Шай тяжело дышал, глаза его едва не вылезали из орбит, лицо будто покрыл слой пыли. Тамар поняла, что это уже не ломка, что это выплескиваются истинные ужас и гнев Шая, прежде задавленные наркотиками. Когда она захотела усадить его, он с силой отпихнул ее, и она упала на спину, вскрикнув от боли. Асаф вскочил, чтобы остановить Шая, но тот и не подумал драться. Он орал, что Тамар такая же, как все, что она хочет задушить его гениальность, выдрессировать его, сделать домашним животным. Чем больше Шай ярился, тем грубее и безжалостнее становились его слова. Асаф подумал, что нужно прекратить эту жуть, но, взглянув на Тамар, увидел или почувствовал, что она запрещает ему вмешиваться, что это их личные дела — ее и Шая.
Успокоился Шай так же внезапно, как и разъярился — без видимой причины. Согнулся, опустился на матрас, прижался к руке Тамар, поцеловал, попросил прощения и за удар, и вообще за все. И расплакался: как она добра к нему, как всегда была ему вместо матери, хоть и младше его на два года, и он никогда ее не отпустит от себя, только она понимает его в этом мире, разве так не было всегда? И вдруг снова вскочил, словно в бреду, заорал, зарычал, что на самом деле она хочет его убить, что вечно ему завидовала, потому что он талантливее, оригинальнее во всем, а она знает, что без наркоты он ничто, кастрат вроде нее, ведь ясно же как белый день, что в конце концов она уступит, продастся ради чепухи, поступит на медицинский или юридический, выйдет замуж за какого-нибудь хрена из адвокатской конторы, вроде отца, или хуже того — из программистов. За кого-нибудь вроде этой вот сосиски, которая тут торчит как кость в глотке.
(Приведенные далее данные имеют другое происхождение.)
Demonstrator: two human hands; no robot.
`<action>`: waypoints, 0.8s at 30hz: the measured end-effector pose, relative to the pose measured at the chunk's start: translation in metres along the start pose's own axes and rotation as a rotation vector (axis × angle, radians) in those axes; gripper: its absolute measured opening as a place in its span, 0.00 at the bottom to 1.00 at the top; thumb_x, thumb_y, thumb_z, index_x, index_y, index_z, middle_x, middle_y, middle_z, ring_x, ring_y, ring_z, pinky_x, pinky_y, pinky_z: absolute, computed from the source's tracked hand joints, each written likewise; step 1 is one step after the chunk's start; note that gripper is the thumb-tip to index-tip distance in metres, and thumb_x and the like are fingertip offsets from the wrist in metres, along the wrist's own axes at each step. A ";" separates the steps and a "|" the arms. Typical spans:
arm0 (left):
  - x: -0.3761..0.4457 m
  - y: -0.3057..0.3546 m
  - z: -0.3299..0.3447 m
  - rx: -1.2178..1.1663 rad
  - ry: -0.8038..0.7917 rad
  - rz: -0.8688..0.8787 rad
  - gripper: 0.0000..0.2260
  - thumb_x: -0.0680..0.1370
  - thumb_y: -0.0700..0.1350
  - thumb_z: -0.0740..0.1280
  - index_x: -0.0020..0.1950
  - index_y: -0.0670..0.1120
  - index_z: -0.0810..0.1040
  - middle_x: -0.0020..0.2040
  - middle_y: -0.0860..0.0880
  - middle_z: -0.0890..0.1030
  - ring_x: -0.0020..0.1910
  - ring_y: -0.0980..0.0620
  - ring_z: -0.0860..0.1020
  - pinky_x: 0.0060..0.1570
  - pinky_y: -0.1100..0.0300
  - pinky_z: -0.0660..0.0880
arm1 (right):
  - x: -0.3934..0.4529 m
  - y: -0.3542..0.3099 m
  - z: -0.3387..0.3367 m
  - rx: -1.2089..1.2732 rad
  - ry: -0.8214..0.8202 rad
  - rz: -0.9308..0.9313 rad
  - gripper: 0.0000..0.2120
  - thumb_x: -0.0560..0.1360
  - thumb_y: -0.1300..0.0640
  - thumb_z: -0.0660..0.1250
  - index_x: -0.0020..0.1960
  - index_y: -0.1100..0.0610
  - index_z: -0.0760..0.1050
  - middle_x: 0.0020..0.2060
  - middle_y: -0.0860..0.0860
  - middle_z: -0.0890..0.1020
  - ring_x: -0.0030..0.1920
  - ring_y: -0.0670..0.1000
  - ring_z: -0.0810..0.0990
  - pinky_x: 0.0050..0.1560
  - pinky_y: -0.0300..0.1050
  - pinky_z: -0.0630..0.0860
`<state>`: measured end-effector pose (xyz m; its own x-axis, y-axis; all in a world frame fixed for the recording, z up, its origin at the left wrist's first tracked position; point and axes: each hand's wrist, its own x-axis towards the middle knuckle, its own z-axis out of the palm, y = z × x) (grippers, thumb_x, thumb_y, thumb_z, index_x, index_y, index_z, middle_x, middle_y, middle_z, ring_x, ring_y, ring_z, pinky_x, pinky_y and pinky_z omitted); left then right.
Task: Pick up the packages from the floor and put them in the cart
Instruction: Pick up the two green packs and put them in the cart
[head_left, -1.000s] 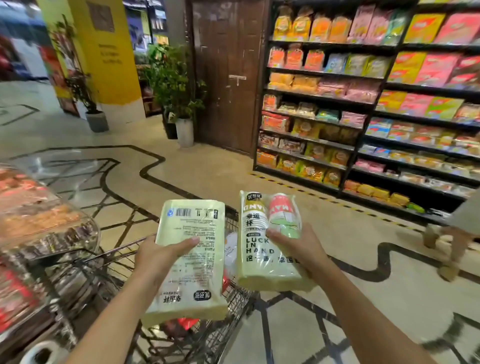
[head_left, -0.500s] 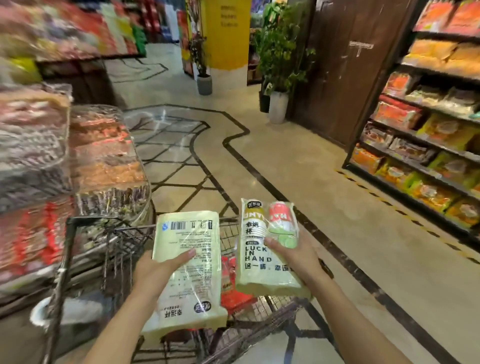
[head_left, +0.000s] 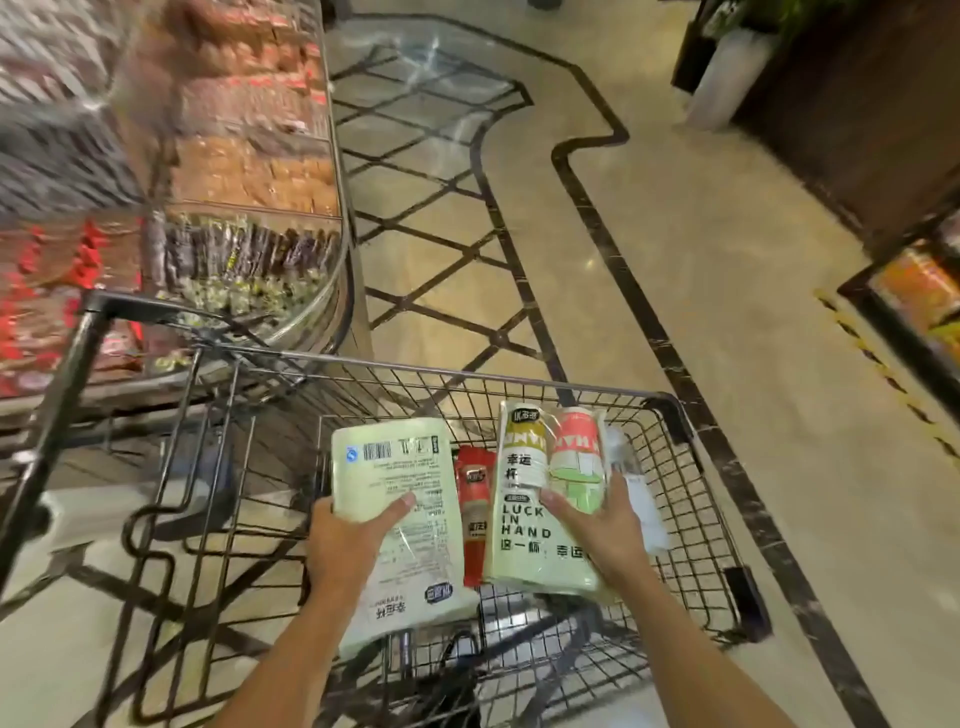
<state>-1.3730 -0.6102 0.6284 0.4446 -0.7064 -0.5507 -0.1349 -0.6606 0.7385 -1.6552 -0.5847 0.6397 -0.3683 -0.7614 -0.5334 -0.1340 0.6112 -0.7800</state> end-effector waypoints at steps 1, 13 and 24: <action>0.009 -0.007 0.009 0.024 0.007 -0.017 0.39 0.60 0.56 0.86 0.63 0.43 0.75 0.51 0.46 0.84 0.44 0.48 0.81 0.37 0.58 0.74 | 0.013 0.007 0.004 -0.014 -0.010 0.017 0.33 0.64 0.46 0.85 0.62 0.47 0.70 0.51 0.52 0.87 0.47 0.54 0.89 0.48 0.60 0.87; 0.108 -0.072 0.106 0.181 0.067 -0.137 0.38 0.63 0.54 0.85 0.66 0.45 0.71 0.51 0.49 0.80 0.49 0.47 0.77 0.49 0.57 0.71 | 0.134 0.068 0.070 -0.341 -0.122 0.078 0.36 0.63 0.38 0.84 0.64 0.42 0.69 0.57 0.45 0.84 0.57 0.50 0.84 0.58 0.51 0.81; 0.140 -0.091 0.123 0.390 0.015 -0.060 0.41 0.65 0.60 0.82 0.69 0.43 0.69 0.56 0.47 0.81 0.53 0.44 0.81 0.48 0.53 0.78 | 0.141 0.080 0.116 -0.807 -0.095 -0.039 0.55 0.75 0.31 0.69 0.85 0.59 0.42 0.82 0.58 0.59 0.77 0.61 0.68 0.63 0.55 0.77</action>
<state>-1.4077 -0.6798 0.4362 0.4745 -0.6616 -0.5806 -0.4335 -0.7497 0.5000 -1.6113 -0.6683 0.4637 -0.2746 -0.7786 -0.5643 -0.7808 0.5230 -0.3417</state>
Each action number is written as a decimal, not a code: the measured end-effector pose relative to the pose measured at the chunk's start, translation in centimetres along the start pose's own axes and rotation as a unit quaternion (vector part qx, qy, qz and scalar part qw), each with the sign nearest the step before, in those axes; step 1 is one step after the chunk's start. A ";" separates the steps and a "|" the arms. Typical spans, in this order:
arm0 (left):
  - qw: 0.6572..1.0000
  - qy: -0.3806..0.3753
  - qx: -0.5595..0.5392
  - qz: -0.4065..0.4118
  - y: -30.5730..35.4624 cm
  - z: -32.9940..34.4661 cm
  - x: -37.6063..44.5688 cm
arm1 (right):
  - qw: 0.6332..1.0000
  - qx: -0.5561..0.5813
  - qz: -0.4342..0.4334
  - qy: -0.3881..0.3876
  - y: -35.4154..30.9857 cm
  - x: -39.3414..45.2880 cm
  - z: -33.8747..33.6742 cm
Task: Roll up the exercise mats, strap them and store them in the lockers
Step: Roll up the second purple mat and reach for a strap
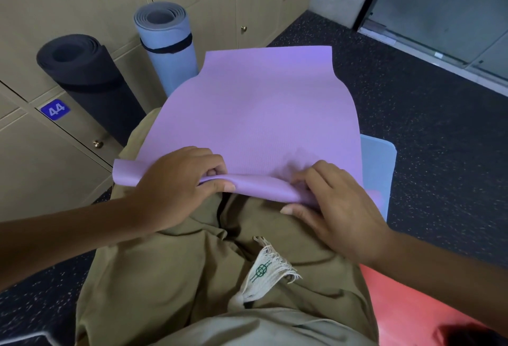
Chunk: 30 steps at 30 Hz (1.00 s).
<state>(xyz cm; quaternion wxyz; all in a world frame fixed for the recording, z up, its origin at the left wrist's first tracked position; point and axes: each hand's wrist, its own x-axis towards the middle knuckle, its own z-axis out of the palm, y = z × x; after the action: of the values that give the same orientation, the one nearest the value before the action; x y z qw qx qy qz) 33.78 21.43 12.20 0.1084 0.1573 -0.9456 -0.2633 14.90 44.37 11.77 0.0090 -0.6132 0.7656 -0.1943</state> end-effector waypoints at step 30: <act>0.957 -0.092 -0.223 -0.159 -3.2 -0.9 5.3 | 0.931 0.280 0.232 -0.034 3.5 5.5 -0.1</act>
<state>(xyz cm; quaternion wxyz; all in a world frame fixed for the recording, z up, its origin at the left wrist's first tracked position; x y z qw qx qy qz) 29.87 16.59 11.89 0.0104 0.2521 -0.8316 -0.4947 10.27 39.81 12.08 0.2511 -0.3972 0.8005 -0.3721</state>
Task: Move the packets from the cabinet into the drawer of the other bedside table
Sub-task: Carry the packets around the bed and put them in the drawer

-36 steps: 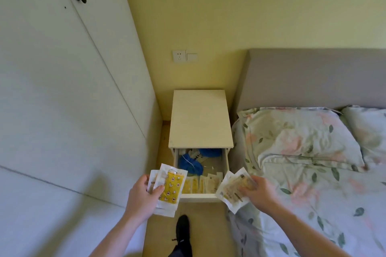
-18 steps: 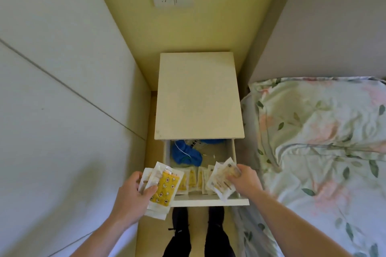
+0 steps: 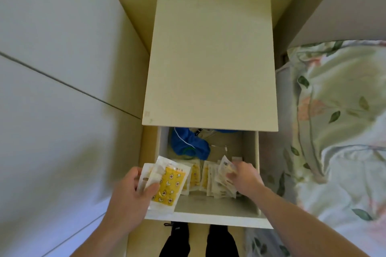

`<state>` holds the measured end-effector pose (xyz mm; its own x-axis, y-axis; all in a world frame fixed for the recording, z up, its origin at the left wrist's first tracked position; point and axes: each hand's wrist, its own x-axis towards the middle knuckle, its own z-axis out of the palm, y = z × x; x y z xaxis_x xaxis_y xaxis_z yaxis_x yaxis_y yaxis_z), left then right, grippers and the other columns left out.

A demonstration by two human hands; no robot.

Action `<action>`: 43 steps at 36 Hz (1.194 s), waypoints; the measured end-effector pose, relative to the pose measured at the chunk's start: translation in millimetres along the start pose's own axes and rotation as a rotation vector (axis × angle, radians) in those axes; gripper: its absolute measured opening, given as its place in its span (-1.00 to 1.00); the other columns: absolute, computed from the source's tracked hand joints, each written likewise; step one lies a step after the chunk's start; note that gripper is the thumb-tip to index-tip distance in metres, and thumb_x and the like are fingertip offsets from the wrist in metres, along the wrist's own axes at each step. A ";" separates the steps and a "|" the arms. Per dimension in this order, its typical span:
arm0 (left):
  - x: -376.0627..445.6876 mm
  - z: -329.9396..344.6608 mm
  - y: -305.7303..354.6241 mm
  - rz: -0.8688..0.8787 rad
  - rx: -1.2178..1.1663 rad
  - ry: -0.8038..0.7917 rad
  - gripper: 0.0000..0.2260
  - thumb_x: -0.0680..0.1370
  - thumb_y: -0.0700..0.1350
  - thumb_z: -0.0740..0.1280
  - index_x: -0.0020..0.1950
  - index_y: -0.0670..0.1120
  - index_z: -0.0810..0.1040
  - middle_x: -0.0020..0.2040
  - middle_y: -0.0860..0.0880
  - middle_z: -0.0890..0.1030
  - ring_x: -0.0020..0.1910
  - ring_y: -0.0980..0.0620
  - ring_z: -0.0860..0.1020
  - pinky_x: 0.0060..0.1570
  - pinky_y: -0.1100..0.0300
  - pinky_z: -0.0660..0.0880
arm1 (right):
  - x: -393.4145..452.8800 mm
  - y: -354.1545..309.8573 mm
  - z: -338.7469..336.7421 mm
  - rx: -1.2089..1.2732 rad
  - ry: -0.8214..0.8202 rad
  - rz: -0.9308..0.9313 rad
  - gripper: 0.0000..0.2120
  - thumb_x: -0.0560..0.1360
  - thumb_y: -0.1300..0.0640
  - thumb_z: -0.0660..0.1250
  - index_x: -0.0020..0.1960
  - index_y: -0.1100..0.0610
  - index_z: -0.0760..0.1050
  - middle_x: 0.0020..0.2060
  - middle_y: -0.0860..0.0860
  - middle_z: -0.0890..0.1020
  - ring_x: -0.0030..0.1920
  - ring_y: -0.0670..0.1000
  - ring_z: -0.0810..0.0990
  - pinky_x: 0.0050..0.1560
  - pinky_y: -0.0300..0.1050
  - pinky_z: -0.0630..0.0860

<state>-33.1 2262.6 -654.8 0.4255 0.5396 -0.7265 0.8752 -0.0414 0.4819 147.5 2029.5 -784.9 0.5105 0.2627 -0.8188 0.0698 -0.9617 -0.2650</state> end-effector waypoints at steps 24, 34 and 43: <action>10.3 15.9 8.0 0.005 0.007 -0.039 -0.78 0.55 -0.03 0.44 0.14 0.10 0.49 0.02 0.13 0.66 -0.10 0.12 0.68 -0.29 0.34 0.59 | -0.1 -6.9 10.4 -0.231 -0.120 -0.050 -0.37 0.53 0.36 0.33 0.50 -0.10 0.34 0.16 0.02 0.63 0.09 0.06 0.64 0.11 -0.06 0.65; 4.9 22.1 -3.1 -0.005 -0.050 -0.064 -0.77 0.53 -0.07 0.48 0.06 0.16 0.49 -0.04 0.17 0.67 -0.17 0.30 0.66 -0.37 0.40 0.53 | -25.4 -15.0 30.9 -0.168 -0.161 -0.077 -0.17 0.50 0.35 0.34 0.64 -0.01 0.05 0.63 0.02 0.04 0.61 0.15 0.09 0.56 0.03 0.25; 2.5 27.6 -8.2 -0.065 -0.145 -0.102 -0.83 0.47 -0.08 0.54 0.02 0.03 0.63 -0.14 0.13 0.74 -0.18 0.15 0.71 -0.14 0.10 0.66 | -75.0 -45.4 23.9 0.840 -0.359 -0.049 -0.49 0.43 0.42 0.36 0.26 -0.03 0.53 0.18 0.00 0.68 0.13 0.00 0.70 0.13 -0.05 0.63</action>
<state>-32.9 2241.1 -674.1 0.3965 0.4485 -0.8010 0.8627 0.1164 0.4922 85.6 2055.4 -723.7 0.2164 0.4458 -0.8686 -0.6339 -0.6124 -0.4723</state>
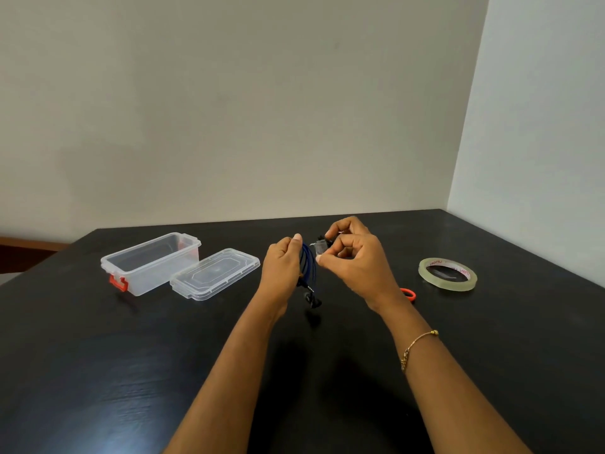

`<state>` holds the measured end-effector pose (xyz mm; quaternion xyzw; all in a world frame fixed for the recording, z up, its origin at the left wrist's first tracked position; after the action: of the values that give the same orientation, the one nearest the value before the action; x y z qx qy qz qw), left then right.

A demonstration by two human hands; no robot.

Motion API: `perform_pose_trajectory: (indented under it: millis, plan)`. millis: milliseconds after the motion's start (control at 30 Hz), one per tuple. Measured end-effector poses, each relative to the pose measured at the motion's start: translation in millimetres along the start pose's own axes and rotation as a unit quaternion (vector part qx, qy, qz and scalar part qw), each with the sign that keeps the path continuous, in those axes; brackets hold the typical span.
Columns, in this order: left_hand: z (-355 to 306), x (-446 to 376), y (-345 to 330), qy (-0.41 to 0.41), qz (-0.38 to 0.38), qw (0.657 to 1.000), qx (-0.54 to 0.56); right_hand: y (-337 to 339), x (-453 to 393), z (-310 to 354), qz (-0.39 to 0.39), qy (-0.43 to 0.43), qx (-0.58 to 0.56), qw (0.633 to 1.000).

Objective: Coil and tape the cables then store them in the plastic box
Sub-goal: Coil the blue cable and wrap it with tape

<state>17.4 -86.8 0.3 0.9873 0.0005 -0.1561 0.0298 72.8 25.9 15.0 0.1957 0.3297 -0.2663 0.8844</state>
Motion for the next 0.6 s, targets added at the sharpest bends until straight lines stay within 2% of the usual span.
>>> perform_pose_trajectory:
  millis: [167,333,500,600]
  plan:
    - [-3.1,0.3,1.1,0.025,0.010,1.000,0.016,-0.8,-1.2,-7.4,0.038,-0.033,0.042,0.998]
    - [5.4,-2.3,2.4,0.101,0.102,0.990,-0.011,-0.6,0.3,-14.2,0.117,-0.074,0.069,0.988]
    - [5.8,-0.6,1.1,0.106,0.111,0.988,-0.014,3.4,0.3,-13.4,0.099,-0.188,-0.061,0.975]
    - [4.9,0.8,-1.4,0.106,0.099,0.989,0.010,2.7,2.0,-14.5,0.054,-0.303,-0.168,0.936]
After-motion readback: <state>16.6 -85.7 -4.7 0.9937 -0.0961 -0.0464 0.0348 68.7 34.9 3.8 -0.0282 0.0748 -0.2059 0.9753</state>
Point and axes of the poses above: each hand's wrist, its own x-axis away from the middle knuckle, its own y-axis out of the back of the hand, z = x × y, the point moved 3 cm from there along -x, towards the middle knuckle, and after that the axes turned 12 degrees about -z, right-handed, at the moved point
Когда Шай наконец уснул, они вдвоем вышли из пещеры и бессильно свалились у ствола теребинта. Динка села напротив, такая же пришибленная. Тамар боялась, что вот-вот взорвется: если бы это продолжилось еще хоть одну секунду, она выплеснула бы все, что у нее накопилось. Это ведь из-за него она торчит здесь, из-за него не поехала в Италию и, возможно, потеряла свой хор навсегда, а возможно, и всю свою карьеру. Все ее нутро переворачивалось от ненависти к Шаю и к его идеям, которые у нее уже в печенках сидят. Ведь каждый раз, впадая в эти свои «периоды», или взбешенный спором с родителями, он врывался к ней в комнату, не спрашивая, до него ли ей, в силах ли она его слушать, запирал дверь и начинал разглагольствовать с холодной яростью, иногда часами говорил, пуская пузыри и размахивая руками, цитировал неведомых ей философов, рассуждал о «благородном эгоизме» и о том, что, в конце концов, каждый человек действует только исходя из своего абсолютного эгоизма, и так даже в отношениях между родителями и детьми, даже в любви, и не успокаивался, пока не заставлял ее признать, что он прав и что в глубине души она боится его правоты, ведь она подрывает все ее мелкобуржуазное мировоззрение. А иногда, особенно в последний год, у нее возникало ощущение, что все эти мысли сумели проникнуть в нее и отравить изнутри.